■ Brief
Copy out each line of the data that includes the string "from".

■ Stored data
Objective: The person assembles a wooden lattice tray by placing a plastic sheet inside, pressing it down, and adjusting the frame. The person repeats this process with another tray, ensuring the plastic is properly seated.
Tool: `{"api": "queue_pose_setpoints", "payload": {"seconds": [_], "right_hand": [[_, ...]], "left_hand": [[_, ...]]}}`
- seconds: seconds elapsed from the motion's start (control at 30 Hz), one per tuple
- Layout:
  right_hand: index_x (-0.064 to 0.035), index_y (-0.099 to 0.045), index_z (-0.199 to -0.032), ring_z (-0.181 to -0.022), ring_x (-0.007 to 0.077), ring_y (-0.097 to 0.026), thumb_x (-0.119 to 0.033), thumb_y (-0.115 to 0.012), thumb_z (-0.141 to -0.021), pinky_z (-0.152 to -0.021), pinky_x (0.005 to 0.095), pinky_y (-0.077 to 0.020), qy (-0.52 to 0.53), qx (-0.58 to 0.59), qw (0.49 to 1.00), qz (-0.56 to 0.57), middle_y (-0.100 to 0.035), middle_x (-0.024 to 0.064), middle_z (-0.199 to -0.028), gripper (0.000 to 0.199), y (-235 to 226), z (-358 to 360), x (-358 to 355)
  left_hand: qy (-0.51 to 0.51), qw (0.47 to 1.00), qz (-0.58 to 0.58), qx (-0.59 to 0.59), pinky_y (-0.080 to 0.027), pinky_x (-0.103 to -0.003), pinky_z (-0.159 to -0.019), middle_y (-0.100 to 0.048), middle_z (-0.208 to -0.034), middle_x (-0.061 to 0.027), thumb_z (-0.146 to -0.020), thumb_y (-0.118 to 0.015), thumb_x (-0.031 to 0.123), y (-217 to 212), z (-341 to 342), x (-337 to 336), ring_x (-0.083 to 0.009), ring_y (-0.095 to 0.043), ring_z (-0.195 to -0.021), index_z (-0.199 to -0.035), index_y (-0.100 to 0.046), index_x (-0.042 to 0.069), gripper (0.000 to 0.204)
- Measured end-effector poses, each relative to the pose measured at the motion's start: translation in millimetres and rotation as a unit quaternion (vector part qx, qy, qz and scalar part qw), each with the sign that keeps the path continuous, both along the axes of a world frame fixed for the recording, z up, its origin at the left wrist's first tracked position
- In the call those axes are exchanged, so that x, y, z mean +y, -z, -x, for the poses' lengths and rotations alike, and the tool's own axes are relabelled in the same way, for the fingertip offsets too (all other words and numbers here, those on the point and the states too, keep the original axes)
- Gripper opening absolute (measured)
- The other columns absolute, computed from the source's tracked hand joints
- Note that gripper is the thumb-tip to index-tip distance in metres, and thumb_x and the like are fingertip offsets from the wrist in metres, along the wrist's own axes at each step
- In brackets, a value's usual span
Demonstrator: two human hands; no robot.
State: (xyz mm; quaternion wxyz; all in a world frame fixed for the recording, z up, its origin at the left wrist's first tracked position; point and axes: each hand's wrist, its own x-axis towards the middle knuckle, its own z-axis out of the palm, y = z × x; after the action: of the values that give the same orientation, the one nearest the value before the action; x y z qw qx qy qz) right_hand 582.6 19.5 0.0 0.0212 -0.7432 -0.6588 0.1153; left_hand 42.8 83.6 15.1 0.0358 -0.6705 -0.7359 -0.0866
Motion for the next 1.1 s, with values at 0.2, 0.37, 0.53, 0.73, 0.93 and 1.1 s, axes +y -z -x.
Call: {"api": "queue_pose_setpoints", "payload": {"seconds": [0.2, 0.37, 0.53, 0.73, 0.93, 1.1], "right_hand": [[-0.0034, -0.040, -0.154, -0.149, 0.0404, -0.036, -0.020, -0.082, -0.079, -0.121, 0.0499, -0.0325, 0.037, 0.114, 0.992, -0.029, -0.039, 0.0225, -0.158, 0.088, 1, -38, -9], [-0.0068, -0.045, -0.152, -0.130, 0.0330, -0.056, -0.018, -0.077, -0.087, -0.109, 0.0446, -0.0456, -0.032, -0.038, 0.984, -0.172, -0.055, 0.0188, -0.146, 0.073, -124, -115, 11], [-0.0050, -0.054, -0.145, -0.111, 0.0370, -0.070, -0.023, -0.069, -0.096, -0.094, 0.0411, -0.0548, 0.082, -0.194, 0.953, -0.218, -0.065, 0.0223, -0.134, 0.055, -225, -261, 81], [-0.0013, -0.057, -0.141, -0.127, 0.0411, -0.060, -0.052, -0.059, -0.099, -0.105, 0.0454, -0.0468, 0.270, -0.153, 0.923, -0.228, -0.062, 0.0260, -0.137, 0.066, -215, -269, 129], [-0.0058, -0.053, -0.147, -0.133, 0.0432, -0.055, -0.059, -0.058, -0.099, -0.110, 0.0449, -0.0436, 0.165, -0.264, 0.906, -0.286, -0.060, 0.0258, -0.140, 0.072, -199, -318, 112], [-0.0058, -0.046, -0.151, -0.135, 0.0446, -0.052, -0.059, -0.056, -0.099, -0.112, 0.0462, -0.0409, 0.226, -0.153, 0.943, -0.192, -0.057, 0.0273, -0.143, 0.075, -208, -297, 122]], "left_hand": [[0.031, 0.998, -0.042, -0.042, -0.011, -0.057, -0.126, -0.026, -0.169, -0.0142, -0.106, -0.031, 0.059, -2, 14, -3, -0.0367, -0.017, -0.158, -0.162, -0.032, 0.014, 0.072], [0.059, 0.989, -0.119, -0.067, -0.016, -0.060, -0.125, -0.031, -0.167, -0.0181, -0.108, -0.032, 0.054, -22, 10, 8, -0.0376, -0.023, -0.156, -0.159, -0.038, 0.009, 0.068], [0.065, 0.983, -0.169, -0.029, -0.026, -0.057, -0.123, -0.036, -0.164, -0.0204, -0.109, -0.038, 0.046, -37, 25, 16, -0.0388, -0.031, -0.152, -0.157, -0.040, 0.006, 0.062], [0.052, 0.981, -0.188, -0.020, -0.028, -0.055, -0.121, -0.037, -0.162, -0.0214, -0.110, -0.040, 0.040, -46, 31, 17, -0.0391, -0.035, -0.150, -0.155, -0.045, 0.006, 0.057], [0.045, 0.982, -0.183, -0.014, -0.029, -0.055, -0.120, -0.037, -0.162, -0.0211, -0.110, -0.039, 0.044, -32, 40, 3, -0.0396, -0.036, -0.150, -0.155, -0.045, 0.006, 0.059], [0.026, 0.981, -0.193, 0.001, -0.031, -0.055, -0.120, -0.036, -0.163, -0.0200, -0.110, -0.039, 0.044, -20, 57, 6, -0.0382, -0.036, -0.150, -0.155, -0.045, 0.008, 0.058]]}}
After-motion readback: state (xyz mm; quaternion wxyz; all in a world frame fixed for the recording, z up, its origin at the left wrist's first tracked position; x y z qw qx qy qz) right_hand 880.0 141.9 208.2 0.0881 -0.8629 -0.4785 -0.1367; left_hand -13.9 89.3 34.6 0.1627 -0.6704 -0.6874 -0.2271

■ Task result
- seconds: seconds elapsed from the motion's start (control at 30 Hz), one per tuple
- The other columns absolute, computed from the source's tracked hand joints
- Note that gripper is the thumb-tip to index-tip distance in metres, and thumb_x and the like are fingertip offsets from the wrist in metres, along the wrist's own axes at each step

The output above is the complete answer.